▶ To do
Report each line of the entries that includes "away" by copying it.

[Records from a data collection]
= Beginning of Section =
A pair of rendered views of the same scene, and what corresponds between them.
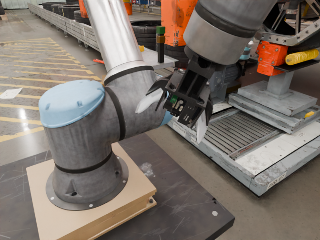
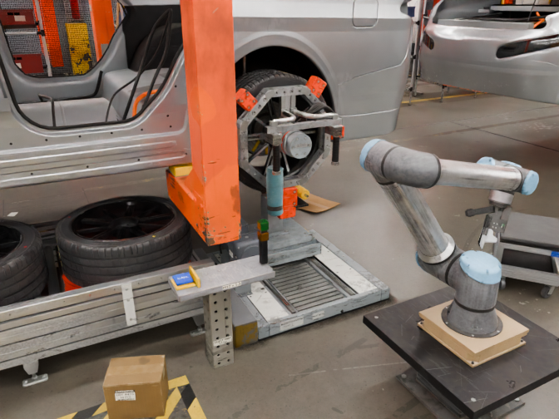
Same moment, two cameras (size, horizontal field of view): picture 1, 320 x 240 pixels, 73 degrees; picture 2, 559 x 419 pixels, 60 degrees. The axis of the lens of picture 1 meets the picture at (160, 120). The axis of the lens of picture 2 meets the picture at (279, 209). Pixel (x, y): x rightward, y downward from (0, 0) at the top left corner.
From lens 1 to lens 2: 2.25 m
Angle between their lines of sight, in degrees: 73
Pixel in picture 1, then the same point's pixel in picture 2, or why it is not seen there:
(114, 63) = (447, 241)
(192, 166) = (352, 328)
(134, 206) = not seen: hidden behind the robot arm
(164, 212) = not seen: hidden behind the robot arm
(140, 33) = (13, 274)
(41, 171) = (475, 343)
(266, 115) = (296, 253)
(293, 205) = (393, 286)
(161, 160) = (422, 301)
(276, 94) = (279, 230)
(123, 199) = not seen: hidden behind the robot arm
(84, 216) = (503, 317)
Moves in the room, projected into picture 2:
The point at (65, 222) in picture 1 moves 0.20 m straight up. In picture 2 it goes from (511, 323) to (521, 279)
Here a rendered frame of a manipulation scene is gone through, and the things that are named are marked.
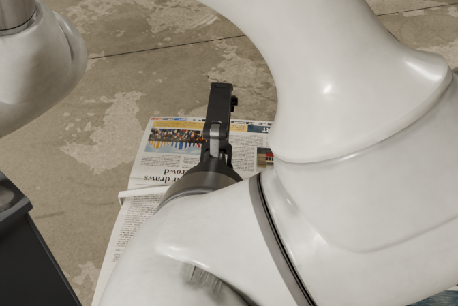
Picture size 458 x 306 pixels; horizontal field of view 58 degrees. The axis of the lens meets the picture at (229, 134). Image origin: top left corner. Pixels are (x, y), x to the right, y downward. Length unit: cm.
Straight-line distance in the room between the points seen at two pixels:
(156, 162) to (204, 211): 44
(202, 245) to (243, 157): 46
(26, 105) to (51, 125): 176
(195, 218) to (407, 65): 14
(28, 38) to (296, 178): 52
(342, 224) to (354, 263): 2
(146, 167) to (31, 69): 22
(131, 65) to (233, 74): 67
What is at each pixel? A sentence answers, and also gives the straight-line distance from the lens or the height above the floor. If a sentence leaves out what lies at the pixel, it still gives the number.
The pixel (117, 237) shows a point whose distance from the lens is 61.
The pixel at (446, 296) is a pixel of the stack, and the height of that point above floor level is 83.
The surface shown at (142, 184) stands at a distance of 66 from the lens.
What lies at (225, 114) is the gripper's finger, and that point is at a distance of 45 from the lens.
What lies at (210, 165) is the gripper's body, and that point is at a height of 127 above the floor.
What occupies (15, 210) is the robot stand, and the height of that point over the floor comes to 100.
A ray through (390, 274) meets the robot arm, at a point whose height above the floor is 138.
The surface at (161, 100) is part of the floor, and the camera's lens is 248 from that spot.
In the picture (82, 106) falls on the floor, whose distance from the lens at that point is 255.
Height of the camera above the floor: 157
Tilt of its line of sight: 45 degrees down
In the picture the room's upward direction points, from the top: straight up
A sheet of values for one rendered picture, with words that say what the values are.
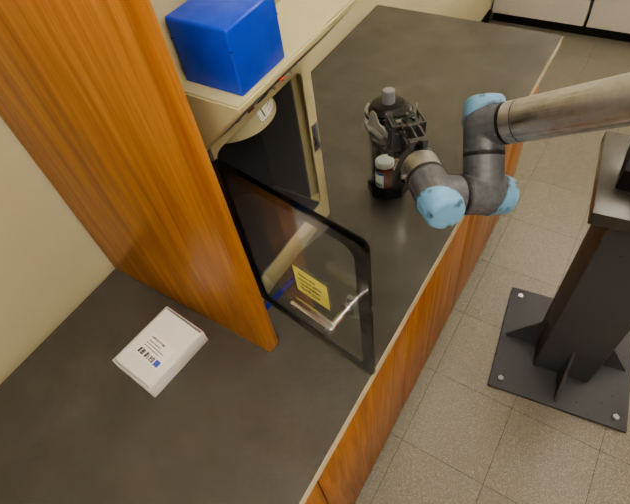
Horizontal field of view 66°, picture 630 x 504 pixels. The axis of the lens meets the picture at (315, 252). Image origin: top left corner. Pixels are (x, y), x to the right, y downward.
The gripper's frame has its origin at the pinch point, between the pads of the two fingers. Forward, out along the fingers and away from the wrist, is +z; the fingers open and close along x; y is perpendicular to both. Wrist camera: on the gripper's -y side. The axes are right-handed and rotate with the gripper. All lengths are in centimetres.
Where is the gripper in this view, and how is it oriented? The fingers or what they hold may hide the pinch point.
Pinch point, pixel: (388, 118)
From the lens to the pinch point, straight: 115.6
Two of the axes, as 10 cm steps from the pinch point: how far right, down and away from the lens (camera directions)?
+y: -0.8, -6.7, -7.4
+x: -9.8, 1.9, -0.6
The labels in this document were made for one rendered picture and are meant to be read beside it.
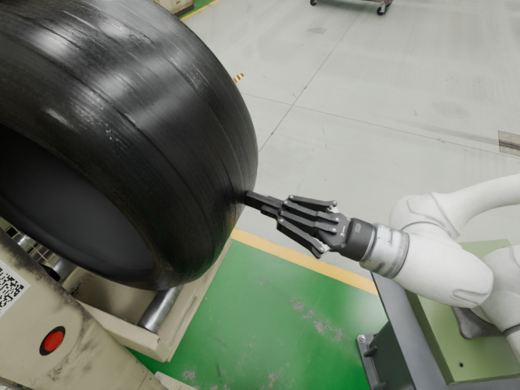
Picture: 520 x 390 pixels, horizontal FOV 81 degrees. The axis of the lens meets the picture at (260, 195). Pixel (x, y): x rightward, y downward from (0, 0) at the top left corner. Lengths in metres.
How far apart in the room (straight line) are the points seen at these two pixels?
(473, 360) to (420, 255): 0.53
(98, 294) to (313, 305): 1.12
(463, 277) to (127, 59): 0.59
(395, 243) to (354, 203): 1.64
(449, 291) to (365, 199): 1.69
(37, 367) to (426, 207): 0.74
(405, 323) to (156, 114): 0.91
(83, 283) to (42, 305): 0.42
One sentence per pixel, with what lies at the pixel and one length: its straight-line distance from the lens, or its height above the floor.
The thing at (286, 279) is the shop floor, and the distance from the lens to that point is 1.78.
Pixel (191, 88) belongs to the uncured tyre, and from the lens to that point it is 0.46.
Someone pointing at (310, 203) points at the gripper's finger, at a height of 1.14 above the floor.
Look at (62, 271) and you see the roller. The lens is 0.89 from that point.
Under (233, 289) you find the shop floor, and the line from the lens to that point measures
= End of Section =
▶ Completed exercise
The gripper's frame has its origin at the pinch point, between the pads of the two fingers. Forward, out along the fingers and away from the wrist, is +z; the fingers open and close along x; y is perpendicular to both. Wrist camera: on the gripper's -y side. The axes are right-handed and rotate with the gripper. All lengths are in centimetres.
Two of the axes, as 10 cm steps from the pinch point: how far right, down and away from the lens (camera directions)?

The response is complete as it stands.